● **TASK GOAL**: Find the string "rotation" in the listing and report every line that has it.

(PROVIDED MATERIAL Opens)

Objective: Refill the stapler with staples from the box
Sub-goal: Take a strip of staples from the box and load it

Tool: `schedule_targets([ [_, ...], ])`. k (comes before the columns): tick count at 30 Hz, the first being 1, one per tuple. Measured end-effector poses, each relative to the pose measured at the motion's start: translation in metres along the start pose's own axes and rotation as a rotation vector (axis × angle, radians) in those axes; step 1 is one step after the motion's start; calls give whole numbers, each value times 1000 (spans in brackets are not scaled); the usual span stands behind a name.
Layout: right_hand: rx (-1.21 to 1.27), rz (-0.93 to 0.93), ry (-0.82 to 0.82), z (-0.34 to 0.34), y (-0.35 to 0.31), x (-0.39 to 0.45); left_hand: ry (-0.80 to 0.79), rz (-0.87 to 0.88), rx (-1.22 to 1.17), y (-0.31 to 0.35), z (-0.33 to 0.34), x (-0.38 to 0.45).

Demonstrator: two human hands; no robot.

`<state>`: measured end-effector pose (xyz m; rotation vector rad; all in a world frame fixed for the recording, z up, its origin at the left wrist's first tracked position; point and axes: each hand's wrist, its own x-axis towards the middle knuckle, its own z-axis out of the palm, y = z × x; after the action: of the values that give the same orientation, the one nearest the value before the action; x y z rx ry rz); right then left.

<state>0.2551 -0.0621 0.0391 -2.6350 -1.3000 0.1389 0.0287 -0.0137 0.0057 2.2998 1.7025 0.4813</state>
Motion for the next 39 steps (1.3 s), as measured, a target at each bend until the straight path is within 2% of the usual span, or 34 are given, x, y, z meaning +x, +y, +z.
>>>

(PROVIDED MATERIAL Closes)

● **EXERCISE RESULT**:
Tool: `schedule_targets([ [_, ...], ])`. k (comes before the columns): tick count at 30 Hz, the first being 1, one per tuple. Measured end-effector poses, each relative to the pose measured at the motion's start: translation in metres along the start pose's own axes and rotation as a rotation vector (axis × angle, radians) in those axes; step 1 is one step after the motion's start; calls give whole numbers, each value times 1000 (spans in brackets are not scaled); the usual span stands behind a name.
`<state>`: measured end-effector pose (xyz m; rotation vector rad; all in a world frame fixed for the recording, z up, its origin at the left wrist's first tracked position; point and axes: each hand's wrist, its own x-axis towards the middle knuckle, its own z-axis out of the palm, y = z × x; after the action: of the values that give the same orientation, the one nearest the value before the action; x y z rx ry rz); right then left.

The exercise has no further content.